BEGIN
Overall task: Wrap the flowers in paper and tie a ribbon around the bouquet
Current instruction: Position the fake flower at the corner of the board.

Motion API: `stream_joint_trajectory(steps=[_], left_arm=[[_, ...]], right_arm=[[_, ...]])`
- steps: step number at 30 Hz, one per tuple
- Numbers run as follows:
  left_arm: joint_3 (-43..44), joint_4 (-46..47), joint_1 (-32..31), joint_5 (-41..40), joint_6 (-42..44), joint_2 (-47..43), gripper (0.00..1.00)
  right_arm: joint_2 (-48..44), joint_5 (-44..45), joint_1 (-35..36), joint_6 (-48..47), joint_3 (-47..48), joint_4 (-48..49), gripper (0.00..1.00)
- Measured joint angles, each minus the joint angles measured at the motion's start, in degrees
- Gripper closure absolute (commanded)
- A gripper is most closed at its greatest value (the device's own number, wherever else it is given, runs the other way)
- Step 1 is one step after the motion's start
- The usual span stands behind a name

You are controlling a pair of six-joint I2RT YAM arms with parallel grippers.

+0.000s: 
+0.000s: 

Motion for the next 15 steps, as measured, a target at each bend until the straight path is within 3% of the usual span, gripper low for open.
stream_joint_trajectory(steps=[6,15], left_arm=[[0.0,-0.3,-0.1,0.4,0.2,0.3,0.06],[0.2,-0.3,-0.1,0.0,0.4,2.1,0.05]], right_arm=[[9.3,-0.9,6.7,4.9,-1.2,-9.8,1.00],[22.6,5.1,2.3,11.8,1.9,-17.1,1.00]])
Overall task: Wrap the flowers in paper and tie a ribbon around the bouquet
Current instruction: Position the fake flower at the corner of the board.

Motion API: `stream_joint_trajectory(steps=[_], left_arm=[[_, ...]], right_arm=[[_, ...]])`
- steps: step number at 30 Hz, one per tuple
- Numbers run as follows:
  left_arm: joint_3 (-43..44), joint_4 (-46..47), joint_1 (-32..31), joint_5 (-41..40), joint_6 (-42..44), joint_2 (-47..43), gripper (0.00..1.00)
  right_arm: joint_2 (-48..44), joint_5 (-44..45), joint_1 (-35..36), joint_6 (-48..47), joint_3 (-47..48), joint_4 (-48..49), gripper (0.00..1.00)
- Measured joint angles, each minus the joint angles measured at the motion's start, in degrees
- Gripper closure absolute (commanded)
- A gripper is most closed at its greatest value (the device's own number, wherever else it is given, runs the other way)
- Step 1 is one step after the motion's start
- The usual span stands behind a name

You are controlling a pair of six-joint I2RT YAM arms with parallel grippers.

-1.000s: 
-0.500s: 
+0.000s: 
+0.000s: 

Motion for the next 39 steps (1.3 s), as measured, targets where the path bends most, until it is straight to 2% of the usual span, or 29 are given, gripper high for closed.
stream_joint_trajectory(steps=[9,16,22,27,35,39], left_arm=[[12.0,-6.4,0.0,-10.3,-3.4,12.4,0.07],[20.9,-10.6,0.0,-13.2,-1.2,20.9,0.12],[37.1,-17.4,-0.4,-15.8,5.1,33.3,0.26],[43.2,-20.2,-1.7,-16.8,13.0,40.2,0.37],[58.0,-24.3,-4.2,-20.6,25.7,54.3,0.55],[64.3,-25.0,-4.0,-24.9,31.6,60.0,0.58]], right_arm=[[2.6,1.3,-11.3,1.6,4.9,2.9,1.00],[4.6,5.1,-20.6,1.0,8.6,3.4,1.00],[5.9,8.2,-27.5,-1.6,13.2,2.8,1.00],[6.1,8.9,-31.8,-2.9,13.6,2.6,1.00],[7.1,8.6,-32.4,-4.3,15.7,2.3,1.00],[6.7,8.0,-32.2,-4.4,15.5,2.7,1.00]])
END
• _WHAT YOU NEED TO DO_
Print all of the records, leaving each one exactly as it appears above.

• _RESPONSE FOR THIS EXERCISE_
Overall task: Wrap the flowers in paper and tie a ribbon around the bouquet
Current instruction: Position the fake flower at the corner of the board.

Motion API: `stream_joint_trajectory(steps=[_], left_arm=[[_, ...]], right_arm=[[_, ...]])`
- steps: step number at 30 Hz, one per tuple
- Numbers run as follows:
  left_arm: joint_3 (-43..44), joint_4 (-46..47), joint_1 (-32..31), joint_5 (-41..40), joint_6 (-42..44), joint_2 (-47..43), gripper (0.00..1.00)
  right_arm: joint_2 (-48..44), joint_5 (-44..45), joint_1 (-35..36), joint_6 (-48..47), joint_3 (-47..48), joint_4 (-48..49), gripper (0.00..1.00)
- Measured joint angles, each minus the joint angles measured at the motion's start, in degrees
- Gripper closure absolute (commanded)
- A gripper is most closed at its greatest value (the device's own number, wherever else it is given, runs the other way)
- Step 1 is one step after the motion's start
- The usual span stands behind a name

You are controlling a pair of six-joint I2RT YAM arms with parallel grippers.

+0.000s: 
+0.000s: 

Motion for the next 15 steps, as measured, a target at each bend until the straight path is within 3% of the usual span, gripper low for open.
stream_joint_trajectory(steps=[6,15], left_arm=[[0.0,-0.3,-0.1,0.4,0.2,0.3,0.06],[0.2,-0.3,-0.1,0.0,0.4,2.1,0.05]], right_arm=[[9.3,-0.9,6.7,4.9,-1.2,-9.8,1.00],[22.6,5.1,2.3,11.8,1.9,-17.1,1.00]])
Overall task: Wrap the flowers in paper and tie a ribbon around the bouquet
Current instruction: Position the fake flower at the corner of the board.

Motion API: `stream_joint_trajectory(steps=[_], left_arm=[[_, ...]], right_arm=[[_, ...]])`
- steps: step number at 30 Hz, one per tuple
- Numbers run as follows:
  left_arm: joint_3 (-43..44), joint_4 (-46..47), joint_1 (-32..31), joint_5 (-41..40), joint_6 (-42..44), joint_2 (-47..43), gripper (0.00..1.00)
  right_arm: joint_2 (-48..44), joint_5 (-44..45), joint_1 (-35..36), joint_6 (-48..47), joint_3 (-47..48), joint_4 (-48..49), gripper (0.00..1.00)
- Measured joint angles, each minus the joint angles measured at the motion's start, in degrees
- Gripper closure absolute (commanded)
- A gripper is most closed at its greatest value (the device's own number, wherever else it is given, runs the other way)
- Step 1 is one step after the motion's start
- The usual span stands behind a name

You are controlling a pair of six-joint I2RT YAM arms with parallel grippers.

-1.000s: 
-0.500s: 
+0.000s: 
+0.000s: 

Motion for the next 39 steps (1.3 s), as measured, targets where the path bends most, until it is straight to 2% of the usual span, or 29 are given, gripper high for closed.
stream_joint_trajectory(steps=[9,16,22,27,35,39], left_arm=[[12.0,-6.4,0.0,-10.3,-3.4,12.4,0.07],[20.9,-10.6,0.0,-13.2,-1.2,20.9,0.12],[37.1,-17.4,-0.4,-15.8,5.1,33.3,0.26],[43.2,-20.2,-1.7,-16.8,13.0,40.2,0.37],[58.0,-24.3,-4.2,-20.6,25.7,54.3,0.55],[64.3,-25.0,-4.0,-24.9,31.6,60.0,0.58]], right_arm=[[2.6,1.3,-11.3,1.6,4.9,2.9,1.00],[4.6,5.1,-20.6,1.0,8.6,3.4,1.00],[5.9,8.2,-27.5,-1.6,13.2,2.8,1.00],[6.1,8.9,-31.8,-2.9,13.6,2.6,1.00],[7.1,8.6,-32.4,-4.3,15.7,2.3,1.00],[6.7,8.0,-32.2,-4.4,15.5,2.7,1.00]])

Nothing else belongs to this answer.